Conclusion : La présomption de paternité a vocation à  s'appliquer sur le fondement de l'article 314.

* La présomption de paternité peut-elle être écartée ?

Pas sur 313 car conception de l'enfant avant le mariage.

Pas sur 313-1 car enfant inscrit à  l'état civil avec indication du nom du mari.

Conclusion : La présomption de paternité ne peut être écartée. Léonard a le statut d'enfant légitime de Paul et Virginie en application de l'art. 314. Son statut est établi par le titre (art. 319).

• Actions en contestation possibles

Problème juridique : la contestation de la filiation légitime

3 actions envisageables car Léonard n'a pas la PE d'enfant légitime (art. 311-1/311-2 Paul n'a jamais vu l'enfant)

• désaveu sur simple dénégation
art. 314 al. 3
mais 2 fins de non recevoir :
- connaissance de la grossesse avant le mariage
- comportement du mari après la naissance
En l'espèce, Paul connaissait la grossesse de Virginie avant le mariage. L'action est irrecevable.

• désaveu de droit commun
art. 312 (cf. 314, al. 3)
mais délai d'action prévu par l'art. 316 : 6 mois depuis la naissance : 13 janvier + 6 mois = 13 juillet 2002. Paul vient vous voir au mois de juillet 2002. 2 cas de figure :
- il vient avant le 13 juillet : l'action est toujours ouverte. Paul devra prouver sa non paternité par tout moyen (ici modes de preuve médicaux)
- il vient après le 13 juillet : délai expiré. L'action est fermée

• action en contestation de paternité légitime
art. 322, al. 2 a contrario (jp)
preuve de la non paternité
délai d'action : 30 ans

II. LES DEMANDES DE PAUL ET VIRGINIE

Léonard est l'enfant légitime de Paul et Virginie en application de l'art. 314
Mais reconnaissance de Léonard par Mathias (art. 335)

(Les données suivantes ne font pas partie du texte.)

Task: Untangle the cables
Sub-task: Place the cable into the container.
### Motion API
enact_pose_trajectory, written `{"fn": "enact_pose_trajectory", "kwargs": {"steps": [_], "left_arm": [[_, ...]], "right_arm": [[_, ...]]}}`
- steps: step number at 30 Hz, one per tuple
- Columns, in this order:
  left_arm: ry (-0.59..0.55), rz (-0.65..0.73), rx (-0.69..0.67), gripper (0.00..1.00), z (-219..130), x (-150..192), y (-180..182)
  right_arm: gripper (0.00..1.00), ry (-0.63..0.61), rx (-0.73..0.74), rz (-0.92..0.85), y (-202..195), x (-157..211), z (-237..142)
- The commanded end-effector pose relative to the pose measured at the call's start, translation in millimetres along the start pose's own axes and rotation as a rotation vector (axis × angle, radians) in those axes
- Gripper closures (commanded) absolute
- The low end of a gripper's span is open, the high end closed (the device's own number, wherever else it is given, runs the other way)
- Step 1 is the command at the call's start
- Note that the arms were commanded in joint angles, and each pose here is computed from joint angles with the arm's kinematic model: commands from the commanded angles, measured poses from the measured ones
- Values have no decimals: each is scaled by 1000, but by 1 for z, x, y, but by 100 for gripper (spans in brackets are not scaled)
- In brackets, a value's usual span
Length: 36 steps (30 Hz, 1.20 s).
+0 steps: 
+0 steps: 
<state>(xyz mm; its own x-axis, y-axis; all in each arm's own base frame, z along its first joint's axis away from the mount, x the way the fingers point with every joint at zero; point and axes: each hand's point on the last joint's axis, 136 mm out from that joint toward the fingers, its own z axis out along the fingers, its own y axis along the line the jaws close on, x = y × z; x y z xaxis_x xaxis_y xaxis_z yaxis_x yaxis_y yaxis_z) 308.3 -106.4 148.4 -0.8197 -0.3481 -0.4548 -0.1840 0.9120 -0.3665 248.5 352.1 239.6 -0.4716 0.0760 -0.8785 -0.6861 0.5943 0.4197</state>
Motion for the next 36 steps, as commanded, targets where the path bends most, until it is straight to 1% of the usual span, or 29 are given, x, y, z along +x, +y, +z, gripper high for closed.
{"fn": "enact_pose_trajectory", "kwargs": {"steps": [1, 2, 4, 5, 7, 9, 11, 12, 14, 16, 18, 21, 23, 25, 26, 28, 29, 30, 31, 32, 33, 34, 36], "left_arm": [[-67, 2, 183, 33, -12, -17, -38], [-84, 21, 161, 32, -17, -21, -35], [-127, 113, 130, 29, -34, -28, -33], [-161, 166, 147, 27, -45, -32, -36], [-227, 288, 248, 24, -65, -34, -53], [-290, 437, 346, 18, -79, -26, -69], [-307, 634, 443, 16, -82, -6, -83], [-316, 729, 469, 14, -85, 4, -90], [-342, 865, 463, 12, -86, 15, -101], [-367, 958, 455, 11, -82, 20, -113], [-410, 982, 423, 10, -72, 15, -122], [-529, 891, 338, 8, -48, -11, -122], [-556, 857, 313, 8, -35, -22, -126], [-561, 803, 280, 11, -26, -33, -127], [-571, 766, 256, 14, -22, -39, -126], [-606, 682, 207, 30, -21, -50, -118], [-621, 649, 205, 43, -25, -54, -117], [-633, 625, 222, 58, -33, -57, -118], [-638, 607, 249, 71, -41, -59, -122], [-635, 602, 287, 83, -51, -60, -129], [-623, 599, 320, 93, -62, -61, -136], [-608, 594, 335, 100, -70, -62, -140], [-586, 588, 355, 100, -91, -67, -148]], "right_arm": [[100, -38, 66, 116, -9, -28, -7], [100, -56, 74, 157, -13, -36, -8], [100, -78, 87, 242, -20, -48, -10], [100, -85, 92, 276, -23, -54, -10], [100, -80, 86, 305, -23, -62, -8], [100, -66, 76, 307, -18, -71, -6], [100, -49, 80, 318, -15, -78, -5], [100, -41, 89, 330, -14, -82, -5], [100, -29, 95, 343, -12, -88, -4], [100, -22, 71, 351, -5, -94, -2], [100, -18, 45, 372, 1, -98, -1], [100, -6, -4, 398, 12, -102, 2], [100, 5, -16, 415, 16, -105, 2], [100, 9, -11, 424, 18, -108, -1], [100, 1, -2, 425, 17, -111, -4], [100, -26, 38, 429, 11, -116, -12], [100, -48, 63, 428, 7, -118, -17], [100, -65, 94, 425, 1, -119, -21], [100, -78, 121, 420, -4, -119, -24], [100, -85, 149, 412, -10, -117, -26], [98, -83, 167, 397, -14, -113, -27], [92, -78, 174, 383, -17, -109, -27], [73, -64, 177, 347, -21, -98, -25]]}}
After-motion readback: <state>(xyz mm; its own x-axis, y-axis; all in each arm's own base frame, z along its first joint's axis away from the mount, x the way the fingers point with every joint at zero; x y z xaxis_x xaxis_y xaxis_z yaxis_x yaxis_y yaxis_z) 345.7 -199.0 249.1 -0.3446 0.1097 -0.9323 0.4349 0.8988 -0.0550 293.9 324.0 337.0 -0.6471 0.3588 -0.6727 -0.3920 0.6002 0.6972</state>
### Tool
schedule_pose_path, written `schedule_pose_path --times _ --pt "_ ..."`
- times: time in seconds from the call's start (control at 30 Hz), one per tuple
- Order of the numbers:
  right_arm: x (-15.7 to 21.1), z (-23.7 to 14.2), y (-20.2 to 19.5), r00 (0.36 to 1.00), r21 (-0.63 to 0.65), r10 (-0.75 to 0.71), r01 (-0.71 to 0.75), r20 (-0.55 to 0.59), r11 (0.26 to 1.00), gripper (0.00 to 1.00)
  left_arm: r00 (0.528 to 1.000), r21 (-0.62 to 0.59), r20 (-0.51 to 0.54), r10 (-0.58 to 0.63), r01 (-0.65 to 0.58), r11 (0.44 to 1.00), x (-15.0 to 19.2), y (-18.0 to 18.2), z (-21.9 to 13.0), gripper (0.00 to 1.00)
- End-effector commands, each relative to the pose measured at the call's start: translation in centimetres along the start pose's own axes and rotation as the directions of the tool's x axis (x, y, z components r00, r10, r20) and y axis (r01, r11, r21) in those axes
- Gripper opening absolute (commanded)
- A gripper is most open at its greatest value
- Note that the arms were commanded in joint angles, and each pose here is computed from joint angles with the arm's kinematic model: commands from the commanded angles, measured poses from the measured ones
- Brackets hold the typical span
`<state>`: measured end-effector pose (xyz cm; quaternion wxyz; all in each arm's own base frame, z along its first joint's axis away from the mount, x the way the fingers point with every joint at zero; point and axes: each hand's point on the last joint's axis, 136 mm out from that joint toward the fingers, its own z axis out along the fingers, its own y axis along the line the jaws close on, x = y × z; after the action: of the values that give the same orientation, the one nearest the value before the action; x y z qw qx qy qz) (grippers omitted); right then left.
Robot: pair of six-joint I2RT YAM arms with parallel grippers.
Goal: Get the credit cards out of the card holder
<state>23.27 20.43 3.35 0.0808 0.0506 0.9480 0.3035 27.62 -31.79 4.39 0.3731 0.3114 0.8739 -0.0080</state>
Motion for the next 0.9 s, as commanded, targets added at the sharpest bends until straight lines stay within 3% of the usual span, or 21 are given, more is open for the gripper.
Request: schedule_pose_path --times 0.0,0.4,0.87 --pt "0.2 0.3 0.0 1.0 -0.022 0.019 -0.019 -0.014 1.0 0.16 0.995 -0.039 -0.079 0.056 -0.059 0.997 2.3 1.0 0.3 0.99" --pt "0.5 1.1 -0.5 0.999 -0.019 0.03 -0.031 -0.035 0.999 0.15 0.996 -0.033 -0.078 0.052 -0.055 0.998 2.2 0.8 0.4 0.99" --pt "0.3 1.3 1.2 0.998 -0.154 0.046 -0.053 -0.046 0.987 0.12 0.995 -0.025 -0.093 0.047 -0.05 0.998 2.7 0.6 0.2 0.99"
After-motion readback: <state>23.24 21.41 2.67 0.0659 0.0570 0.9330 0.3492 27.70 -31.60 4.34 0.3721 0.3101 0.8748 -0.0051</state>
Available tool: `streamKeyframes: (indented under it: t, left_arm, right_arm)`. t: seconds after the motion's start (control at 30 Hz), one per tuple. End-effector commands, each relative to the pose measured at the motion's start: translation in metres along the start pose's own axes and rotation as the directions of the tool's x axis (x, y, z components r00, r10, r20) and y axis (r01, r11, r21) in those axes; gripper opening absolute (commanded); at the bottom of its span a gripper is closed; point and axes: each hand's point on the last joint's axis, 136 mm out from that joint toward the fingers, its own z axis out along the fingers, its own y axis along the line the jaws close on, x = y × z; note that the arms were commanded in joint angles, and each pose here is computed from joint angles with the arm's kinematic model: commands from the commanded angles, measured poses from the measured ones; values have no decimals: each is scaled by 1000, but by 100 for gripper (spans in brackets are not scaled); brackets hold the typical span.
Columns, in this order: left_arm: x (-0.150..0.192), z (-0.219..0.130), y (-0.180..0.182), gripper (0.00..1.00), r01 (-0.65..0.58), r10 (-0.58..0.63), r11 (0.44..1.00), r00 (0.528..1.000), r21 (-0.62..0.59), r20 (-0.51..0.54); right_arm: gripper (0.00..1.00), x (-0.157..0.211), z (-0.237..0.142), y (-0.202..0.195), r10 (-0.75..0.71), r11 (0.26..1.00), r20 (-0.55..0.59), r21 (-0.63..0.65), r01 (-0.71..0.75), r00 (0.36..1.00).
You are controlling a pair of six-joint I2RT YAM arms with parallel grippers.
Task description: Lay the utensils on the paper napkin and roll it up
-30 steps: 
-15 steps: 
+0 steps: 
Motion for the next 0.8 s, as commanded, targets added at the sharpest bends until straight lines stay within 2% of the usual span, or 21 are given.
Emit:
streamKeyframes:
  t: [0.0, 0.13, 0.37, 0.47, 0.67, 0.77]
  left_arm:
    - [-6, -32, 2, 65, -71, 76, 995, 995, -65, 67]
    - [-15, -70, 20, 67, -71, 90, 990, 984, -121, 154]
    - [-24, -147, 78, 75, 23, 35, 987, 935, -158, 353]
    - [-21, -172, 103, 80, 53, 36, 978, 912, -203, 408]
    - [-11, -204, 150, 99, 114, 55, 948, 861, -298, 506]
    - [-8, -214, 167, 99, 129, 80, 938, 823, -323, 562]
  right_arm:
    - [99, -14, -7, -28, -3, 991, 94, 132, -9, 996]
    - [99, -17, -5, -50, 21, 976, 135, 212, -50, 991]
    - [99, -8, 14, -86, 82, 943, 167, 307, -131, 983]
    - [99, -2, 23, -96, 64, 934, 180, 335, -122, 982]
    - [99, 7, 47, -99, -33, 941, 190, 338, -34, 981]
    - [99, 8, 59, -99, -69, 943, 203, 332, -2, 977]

Problème juridique : la validité de la reconnaissance d'un enfant légitime

Règle théorique : art. 334-9 interprété a contrario (jp)
Reconnaissance valable si pas de PE d'enfant légitime

Application : Paul ne s'est jamais occupé de Léonard. Elle n'a pas la PE d'enfant légitime.

Conclusion : existence d'un conflit de filiation. 2 pères prétendus : Mathias et Paul.

Règle théorique : art. 311-12 : filiation la plus vraisemblable. Si pas d'éléments suffisants, les juges tiennent compte de la PE.

Ici, Mathias a élevé l'enfant pendant près d'un an alors que Paul commence seulement à  s'y intéresser.

Conclusion : Seule possibilité pour faire trancher le conflit en faveur de Paul : demander un examen comparé des sangs.